我正在尝试使用
mpi4py
进行测试,以确保在我的整体代码结构中实际实现它之前,我了解如何使用它。我有以下代码:
# mpirun -n 5 python3 MPI_function.py
import numpy as np
from mpi4py import MPI
comm = MPI.COMM_WORLD
rank = comm.Get_rank()
size = comm.Get_size()
np.random.seed(0)
N = 21345 # arbitrary
values = np.random.rand(N, 1000)
if rank == 0:
section = np.zeros(int(N / size + N % size))
start = 0
else: # rank != 0:
section = np.zeros(int(N / size))
start = rank * len(section) + N % size
for i in range(len(section)):
section[i] = np.mean(values[start + i])
# print(start + i)
if rank != 0:
comm.Send(section, dest = 0, tag = 14)
else: # rank == 0:
results = np.pad(section, (0, N - len(section)), constant_values = 0)
for r in range(1, size):
temp = np.zeros(N % size)
comm.Recv(temp, source = r, tag = 14)
start = r * len(N % size) + N % size
for i in range(N % size):
results[start + i] = temp[i]
不幸的是,我得到以下错误,这对我来说似乎没有多大意义:
Traceback (most recent call last):
File "[FILEPATH]/MPI_function.py", line 33, in <module>
comm.Recv(temp, source = r, tag = 14)
File "mpi4py/MPI/Comm.pyx", line 299, in mpi4py.MPI.Comm.Recv
mpi4py.MPI.Exception: Message truncated, error stack:
internal_Recv(127).......: MPI_Recv(buf=0x13be04970, count=0, MPI_DOUBLE, 1, 14, MPI_COMM_WORLD, status=0x1) failed
MPIDIG_recv_type_init(77): Message from rank 1 and tag 14 truncated; 0 bytes received but buffer size is 34152
===================================================================================
= BAD TERMINATION OF ONE OF YOUR APPLICATION PROCESSES
= PID 31516 RUNNING AT Jacob-Ivanovs-MacBook-Air.local
= EXIT CODE: 9
= CLEANING UP REMAINING PROCESSES
= YOU CAN IGNORE THE BELOW CLEANUP MESSAGES
===================================================================================
YOUR APPLICATION TERMINATED WITH THE EXIT STRING: Killed: 9 (signal 9)

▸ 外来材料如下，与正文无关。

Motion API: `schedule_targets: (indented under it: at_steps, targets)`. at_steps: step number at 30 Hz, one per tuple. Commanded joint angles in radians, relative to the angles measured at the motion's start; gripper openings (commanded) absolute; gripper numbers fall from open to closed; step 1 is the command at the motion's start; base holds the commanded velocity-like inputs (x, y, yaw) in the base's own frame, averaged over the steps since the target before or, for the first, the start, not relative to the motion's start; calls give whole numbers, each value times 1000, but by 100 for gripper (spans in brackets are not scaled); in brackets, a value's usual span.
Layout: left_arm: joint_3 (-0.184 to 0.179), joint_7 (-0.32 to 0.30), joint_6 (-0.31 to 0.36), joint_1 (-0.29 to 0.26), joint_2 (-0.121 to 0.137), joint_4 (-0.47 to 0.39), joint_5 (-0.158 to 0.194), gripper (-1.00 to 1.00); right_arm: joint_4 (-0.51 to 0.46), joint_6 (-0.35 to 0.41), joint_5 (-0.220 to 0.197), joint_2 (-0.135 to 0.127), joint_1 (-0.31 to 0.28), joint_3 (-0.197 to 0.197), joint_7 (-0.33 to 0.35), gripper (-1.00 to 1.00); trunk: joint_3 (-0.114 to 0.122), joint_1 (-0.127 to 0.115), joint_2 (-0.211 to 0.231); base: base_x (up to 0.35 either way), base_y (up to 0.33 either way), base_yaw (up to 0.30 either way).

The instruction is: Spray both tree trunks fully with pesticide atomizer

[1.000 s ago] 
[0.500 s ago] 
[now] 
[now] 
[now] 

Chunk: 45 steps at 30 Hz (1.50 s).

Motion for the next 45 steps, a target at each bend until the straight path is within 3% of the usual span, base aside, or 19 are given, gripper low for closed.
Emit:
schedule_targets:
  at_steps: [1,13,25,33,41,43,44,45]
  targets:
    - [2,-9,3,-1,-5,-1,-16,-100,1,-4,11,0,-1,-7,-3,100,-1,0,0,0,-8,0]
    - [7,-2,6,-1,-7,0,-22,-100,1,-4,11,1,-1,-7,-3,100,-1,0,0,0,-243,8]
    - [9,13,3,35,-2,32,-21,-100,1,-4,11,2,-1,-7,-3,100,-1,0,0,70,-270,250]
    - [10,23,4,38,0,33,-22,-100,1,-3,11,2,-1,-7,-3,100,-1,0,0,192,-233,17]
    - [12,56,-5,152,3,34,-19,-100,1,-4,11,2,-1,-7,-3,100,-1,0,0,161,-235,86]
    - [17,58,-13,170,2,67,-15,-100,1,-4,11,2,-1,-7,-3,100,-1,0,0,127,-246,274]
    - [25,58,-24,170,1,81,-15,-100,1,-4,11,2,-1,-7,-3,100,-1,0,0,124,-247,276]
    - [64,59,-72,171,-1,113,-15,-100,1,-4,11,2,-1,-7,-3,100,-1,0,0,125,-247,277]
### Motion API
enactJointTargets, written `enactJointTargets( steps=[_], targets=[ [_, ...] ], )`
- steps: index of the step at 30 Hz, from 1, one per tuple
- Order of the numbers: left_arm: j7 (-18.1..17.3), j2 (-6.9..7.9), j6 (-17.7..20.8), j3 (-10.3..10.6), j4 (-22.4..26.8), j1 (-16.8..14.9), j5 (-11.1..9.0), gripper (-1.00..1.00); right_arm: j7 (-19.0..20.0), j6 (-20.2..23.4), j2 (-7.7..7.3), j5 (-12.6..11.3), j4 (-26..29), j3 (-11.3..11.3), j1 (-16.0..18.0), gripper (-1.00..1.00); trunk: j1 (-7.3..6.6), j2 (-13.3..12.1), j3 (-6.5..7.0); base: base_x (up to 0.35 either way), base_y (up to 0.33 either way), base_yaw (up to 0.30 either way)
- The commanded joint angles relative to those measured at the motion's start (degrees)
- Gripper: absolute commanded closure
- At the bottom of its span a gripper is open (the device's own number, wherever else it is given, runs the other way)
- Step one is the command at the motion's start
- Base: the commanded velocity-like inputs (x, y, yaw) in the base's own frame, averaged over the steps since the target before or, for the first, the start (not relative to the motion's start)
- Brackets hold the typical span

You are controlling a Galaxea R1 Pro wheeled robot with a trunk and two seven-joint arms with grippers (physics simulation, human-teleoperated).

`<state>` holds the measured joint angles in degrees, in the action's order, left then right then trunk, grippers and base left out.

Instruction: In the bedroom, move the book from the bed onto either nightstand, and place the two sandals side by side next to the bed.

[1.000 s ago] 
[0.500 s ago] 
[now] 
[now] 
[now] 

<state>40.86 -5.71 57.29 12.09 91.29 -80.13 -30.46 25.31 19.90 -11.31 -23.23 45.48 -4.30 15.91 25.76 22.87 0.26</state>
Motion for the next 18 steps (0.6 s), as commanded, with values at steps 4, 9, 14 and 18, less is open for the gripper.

This typically refers to a problem with your application.
Please see the FAQ page for debugging suggestions
以下帖子(Message Truncated in MPI_Recv)表明传入消息顺序可能是原因,但考虑到这是令人尴尬的并行,并且不依赖于传入顺序,我不确定这在这种情况下是否有意义。因此,我不确定发生了什么,并且会感谢任何人可能提出的任何建议或想法。谢谢!
事实证明,这个错误是由于不良的睡眠习惯导致的几个菜鸟错误。感谢@petschge 最初发现这些错误。 @Gilles Gouaillardet,我在打字的时候你也发现了一个。
最后一段应该读
if rank != 0:
comm.Send(section, dest = 0, tag = 14)
else: # rank == 0:
results = np.pad(section, (0, N - len(section)), constant_values = 0)
for r in range(1, size):
temp = np.zeros(int(N / size)) # NOT np.zeros(N % size)
comm.Recv(temp, source = r, tag = 14)
start = r * int(N / size) + N % size # NOT r * len(N % size) + N % size
for i in range(int(N / size)): # NOT range(N % size)
results[start + i] = temp[i]
我希望这会鼓励一些未来的程序员仔细检查您自己的代码中是否有任何类似的错误。